Microwave zaps bread mold
LUBBOCK, Texas — Attention, bread shoppers: A Texas company could have the answer to some consumers' unwelcome discovery that just-purchased loaves contain mold.
MicroZap Inc. claims its technology allows bread to stay mold-free for 60 days. The bread is bombarded with microwaves for about 10 seconds, which kills the mold spores, chief executive officer Don Stull said.
He said the process could eliminate bakers' need for preservatives and ingredients used to mask preservatives' flavor, as well as reduce food waste and increase bread's shelf life. Researchers at Texas Tech University also see using the technology in bread made in developing countries, where there are fewer food safety standards and spoilage is a problem.

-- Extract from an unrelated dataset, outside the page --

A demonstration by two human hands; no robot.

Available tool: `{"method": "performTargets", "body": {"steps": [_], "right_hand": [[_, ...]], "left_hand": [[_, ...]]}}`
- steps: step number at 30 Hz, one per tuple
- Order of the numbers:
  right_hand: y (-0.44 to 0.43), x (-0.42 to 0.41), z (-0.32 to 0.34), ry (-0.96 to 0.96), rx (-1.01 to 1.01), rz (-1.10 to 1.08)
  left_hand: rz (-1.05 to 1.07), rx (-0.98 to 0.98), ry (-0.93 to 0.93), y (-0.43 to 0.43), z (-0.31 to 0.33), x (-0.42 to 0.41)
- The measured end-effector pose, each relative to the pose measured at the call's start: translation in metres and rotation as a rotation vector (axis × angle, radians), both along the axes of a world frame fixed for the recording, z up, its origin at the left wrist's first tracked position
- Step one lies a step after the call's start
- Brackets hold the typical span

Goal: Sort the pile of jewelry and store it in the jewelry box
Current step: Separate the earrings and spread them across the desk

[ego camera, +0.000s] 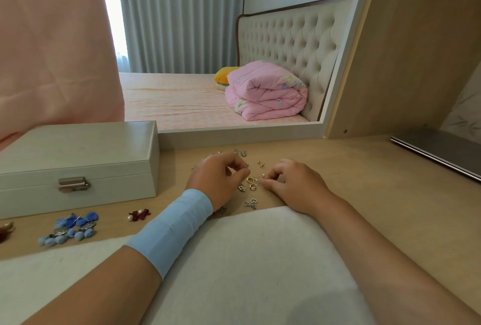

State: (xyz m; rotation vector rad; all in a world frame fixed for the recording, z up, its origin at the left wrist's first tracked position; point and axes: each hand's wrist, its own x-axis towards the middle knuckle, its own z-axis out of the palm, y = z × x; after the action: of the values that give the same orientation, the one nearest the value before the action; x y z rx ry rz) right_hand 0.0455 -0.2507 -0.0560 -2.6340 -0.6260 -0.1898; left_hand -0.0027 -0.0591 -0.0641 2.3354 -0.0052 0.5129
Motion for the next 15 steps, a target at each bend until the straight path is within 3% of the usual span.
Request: {"method": "performTargets", "body": {"steps": [8, 15], "right_hand": [[0.0038, 0.0054, -0.0037, 0.184, 0.446, -0.048], [0.0023, 0.0065, -0.0040, 0.179, 0.354, 0.033]], "left_hand": [[-0.010, -0.246, -0.003, -0.0019, 0.0030, -0.0001], [-0.045, -0.223, 0.002, -0.0056, 0.0039, 0.0024]]}}
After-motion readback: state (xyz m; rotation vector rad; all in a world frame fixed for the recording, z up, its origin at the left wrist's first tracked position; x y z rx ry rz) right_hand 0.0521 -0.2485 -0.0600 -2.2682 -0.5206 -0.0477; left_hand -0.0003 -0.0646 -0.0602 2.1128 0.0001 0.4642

“It could help us provide an abundant food source for those in need,” said Mindy Brashear, director of the university's Center for Food Industry Excellence. The prospect of helping people in developing countries is what motivated the microbiology professor to help develop the technology over the last eight years.
After 60 days, researchers found treated bread that remained packaged had the same mold content when compared to a freshly baked loaf, Stull said. “The consumers saw no discernible quality difference in the breads,” he said. Testers found treated bread's taste and texture unchanged.
Estimates from the Natural Resources Defense Council this year indicated that in 2008, in-store food losses in the U.S. totaled about 43 billion pounds — 10 percent of all foods supplied to retailers, most of which are perishables including bread.